Para llevar a cabo este procedimiento tenemos dos opciones:
Opción 1. Crear una nueva base de datos, es decir, crear una data donde tengamos todos los casos completos. Pero, tenemos un problema, y es que, al eliminar casos lo que obtendremos al final son menos información para trabajar, y cuando estamos analizando por ejemplo estadística inferencial tenemos menos información, y sabemos que en el análisis inferencial el tamaño de la muestra es muy importante, reducir el tamaño de la muestra también le quita fuerza a la inferencia.
Pero hagamos un ejemplo, para ver como funciona este comando.
datoslimpios=na.omit(datos)
datoslimpios
## # A tibble: 198 x 3
## peso altura genero
## <dbl> <dbl> <chr>
## 1 68.8 1.7 Masculino
## 2 68.8 1.6 Masculino
## 3 69.9 1.58 Masculino
## 4 57.9 1.61 Masculino
## 5 60 1.64 Masculino
## 6 87.5 1.66 Masculino
## 7 80.6 1.71 Masculino
## 8 74.7 1.64 Masculino
## 9 80 1.65 Masculino
## 10 72.5 1.58 Masculino
## # ... with 188 more rows
Con la ejecución de este comando lo que estamos haciendo es generar una nueva data donde solo me muestre los datos completos.
Opción 2. Consiste en sustituir nuestros datos faltantes ya sea por la media o por la moda, según el tipo de variable que lo necesite.
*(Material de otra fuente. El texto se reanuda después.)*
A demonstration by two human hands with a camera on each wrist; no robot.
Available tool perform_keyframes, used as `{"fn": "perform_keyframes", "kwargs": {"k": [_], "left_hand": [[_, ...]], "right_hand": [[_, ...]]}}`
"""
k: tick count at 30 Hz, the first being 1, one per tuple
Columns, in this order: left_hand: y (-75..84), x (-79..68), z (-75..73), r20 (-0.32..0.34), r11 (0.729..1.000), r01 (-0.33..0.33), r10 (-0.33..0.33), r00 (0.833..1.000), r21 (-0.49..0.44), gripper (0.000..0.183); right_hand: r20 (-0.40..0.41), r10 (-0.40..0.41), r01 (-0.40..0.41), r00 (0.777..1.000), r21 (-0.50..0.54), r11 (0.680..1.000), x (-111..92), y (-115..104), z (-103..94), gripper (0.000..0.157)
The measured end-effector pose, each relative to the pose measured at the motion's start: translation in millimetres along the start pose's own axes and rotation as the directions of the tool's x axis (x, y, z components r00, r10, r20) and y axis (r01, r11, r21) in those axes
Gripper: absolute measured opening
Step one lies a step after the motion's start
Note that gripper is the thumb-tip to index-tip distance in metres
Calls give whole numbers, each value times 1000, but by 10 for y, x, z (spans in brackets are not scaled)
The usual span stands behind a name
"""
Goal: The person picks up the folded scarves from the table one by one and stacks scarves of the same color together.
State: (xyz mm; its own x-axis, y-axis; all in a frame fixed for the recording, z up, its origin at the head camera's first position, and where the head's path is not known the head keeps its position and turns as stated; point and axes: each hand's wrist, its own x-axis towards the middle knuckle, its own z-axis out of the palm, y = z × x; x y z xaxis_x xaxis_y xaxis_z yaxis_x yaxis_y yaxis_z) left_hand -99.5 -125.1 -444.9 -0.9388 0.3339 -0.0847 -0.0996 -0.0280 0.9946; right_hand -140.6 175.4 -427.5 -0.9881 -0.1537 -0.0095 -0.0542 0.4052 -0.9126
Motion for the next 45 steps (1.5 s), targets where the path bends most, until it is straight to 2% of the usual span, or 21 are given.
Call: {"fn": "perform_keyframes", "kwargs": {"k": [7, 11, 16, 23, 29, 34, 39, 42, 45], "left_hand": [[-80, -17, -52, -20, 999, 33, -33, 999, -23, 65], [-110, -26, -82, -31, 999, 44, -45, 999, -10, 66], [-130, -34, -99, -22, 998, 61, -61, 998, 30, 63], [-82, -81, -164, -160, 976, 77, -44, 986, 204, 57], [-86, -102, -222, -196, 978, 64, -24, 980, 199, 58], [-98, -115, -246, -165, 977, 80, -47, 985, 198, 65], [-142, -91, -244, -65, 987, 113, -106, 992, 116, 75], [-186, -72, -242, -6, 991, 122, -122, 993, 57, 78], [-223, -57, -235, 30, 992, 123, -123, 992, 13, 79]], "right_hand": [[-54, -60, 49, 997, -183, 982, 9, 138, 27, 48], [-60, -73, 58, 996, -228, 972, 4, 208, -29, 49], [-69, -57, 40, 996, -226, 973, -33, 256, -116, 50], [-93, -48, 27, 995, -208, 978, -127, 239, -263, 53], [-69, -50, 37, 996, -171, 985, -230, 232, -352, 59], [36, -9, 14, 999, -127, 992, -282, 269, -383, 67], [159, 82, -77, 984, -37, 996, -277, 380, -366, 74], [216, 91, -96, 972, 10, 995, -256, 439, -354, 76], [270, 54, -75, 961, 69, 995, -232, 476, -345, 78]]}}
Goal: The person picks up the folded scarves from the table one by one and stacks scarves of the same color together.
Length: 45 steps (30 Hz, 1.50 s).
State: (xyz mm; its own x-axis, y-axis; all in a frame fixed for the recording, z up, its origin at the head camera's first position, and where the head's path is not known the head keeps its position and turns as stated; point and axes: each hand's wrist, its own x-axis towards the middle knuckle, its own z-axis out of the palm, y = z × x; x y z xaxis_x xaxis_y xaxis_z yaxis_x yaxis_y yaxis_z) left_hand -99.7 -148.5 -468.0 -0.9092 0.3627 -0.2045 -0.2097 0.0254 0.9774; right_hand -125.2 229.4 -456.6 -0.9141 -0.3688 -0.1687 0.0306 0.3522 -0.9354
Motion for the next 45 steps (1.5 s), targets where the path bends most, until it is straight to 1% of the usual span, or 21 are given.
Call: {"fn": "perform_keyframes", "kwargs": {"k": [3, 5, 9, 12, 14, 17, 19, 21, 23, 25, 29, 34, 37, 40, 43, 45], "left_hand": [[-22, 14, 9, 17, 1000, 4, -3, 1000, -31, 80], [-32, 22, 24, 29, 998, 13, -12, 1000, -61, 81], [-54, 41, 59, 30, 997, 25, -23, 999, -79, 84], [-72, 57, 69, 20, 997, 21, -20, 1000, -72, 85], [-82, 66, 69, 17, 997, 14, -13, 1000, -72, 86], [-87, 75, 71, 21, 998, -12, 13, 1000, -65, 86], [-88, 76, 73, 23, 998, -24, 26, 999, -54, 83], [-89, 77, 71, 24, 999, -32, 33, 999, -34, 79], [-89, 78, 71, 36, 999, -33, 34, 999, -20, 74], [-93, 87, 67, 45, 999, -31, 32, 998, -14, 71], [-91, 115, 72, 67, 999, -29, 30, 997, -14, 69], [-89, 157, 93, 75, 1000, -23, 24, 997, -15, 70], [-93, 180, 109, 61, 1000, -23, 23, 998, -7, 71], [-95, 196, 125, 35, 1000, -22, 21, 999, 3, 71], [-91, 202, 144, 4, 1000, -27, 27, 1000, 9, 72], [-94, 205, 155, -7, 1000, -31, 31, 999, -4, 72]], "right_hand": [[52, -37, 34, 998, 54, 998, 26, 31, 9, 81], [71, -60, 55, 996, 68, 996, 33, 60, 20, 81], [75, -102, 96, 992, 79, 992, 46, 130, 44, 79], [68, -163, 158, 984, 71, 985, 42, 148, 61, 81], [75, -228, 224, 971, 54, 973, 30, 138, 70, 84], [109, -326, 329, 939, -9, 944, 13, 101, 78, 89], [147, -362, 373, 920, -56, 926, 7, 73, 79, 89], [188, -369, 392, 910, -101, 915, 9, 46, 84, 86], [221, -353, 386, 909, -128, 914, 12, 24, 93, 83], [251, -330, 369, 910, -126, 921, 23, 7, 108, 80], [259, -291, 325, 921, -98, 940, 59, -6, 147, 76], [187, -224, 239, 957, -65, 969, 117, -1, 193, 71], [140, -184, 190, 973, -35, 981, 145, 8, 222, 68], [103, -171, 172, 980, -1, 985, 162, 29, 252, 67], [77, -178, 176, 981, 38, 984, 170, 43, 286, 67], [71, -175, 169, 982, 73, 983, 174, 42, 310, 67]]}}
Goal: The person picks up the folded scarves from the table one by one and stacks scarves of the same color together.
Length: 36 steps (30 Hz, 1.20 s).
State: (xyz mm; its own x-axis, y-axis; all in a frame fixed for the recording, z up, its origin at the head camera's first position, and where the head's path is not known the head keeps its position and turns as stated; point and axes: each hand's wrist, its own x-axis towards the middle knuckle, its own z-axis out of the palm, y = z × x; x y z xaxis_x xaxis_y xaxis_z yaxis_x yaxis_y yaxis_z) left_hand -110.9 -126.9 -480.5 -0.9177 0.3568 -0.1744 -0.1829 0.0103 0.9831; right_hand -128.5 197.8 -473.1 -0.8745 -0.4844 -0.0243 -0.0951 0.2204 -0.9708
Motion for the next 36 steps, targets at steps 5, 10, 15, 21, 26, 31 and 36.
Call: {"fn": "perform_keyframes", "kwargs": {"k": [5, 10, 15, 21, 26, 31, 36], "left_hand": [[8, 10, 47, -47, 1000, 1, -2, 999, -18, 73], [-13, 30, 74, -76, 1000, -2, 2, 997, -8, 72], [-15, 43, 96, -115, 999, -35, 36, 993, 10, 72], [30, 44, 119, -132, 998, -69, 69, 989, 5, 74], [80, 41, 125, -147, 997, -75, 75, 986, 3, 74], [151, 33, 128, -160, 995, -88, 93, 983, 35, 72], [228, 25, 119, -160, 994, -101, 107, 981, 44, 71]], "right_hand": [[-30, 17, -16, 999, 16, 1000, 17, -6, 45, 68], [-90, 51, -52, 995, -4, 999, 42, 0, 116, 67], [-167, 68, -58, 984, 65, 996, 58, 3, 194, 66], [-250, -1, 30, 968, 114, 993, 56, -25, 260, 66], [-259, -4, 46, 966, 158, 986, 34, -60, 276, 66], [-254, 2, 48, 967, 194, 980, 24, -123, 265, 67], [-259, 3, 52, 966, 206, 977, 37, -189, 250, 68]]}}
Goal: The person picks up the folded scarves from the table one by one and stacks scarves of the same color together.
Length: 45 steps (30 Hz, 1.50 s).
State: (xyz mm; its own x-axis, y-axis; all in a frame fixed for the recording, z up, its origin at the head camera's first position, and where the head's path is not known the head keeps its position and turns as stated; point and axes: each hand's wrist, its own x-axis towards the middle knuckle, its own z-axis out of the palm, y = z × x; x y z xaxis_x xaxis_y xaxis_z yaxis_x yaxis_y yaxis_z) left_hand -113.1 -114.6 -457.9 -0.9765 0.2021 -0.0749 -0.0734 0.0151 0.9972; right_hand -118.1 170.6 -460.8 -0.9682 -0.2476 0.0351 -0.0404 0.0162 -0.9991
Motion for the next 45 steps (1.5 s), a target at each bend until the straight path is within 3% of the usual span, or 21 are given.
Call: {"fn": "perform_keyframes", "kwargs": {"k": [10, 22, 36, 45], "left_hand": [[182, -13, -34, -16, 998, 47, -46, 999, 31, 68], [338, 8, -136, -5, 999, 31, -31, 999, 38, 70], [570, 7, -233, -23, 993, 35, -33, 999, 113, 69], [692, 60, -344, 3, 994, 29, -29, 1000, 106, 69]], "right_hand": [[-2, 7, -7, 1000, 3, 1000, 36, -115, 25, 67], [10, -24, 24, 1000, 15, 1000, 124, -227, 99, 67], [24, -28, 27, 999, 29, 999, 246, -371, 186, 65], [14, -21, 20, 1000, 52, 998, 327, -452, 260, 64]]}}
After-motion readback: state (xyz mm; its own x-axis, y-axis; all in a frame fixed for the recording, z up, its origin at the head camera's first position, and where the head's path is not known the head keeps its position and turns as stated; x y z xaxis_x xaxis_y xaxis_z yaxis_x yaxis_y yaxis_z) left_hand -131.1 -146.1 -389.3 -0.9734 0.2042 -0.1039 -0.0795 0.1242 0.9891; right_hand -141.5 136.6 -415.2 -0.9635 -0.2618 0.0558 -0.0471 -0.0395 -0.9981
mediapeso=round(mean(datoslimpios$peso))
datos$peso[is.na(datos$peso)]=mediapeso
mediapeso
## [1] 76
mediaaltura=round(mean(datoslimpios$altura))
datos$altura[is.na(datos$altura)]=mediaaltura
mediaaltura
## [1] 2
modagenero=moda(datoslimpios$genero)
datos$genero[is.na(datos$genero)]=modagenero
modagenero
## [1] "Femenino"
Lo que nos está ejecutando son aquellos valores que sustituirán a los valores faltantes de cada casilla vacía, y así nos evitamos eliminar casos como ocurrió anteriormente.
sum(complete.cases(datos))
## [1] 210
head(datos,20)
## # A tibble: 20 x 3
## peso altura genero
## <dbl> <dbl> <chr>
## 1 68.8 1.7 Masculino
## 2 68.8 1.6 Masculino
## 3 69.9 1.58 Masculino
## 4 57.9 1.61 Masculino
## 5 60 1.64 Masculino
## 6 87.5 1.66 Masculino
## 7 80.6 1.71 Masculino
## 8 66.5 1.56 Femenino
## 9 65.3 1.61 Femenino
## 10 74.7 1.64 Masculino
## 11 80 1.65 Masculino
## 12 72.5 1.58 Masculino
## 13 71.5 1.63 Masculino
## 14 75.6 1.69 Masculino
## 15 57 1.55 Masculino
## 16 67 1.48 Masculino
## 17 67.6 1.56 Masculino
## 18 66.1 1.64 Masculino
## 19 66.9 1.65 Masculino
## 20 96.4 1.67 Masculino
En conclusión, estas opciones lo que nos permiten es librarnos del problema de los NA´s, pero es peligroso reducir el tamaño de la muestra con la que estamos trabajando. Recordemos, que es muy importante tener una fuerza estadística en nuestros procesos de inferencia estadística.
Estos pasos sencillos, son muy útiles a la hora que nosotros estamos realizando un análisis estadístico, lo que nos permite es sacarnos del camino los NA´s y poder seguir con nuestro análisis.
Por lo tanto, hay un tema dentro de la estadística denominado Imputación de datos, que lo que nos permite es el de evitar ese recorte de información, sino que también nosotros podemos completar aquellas casillas o celdas en blanco con una serie de mecanismos, para seguir el mismo tamaño de muestra solucionando los NA´s.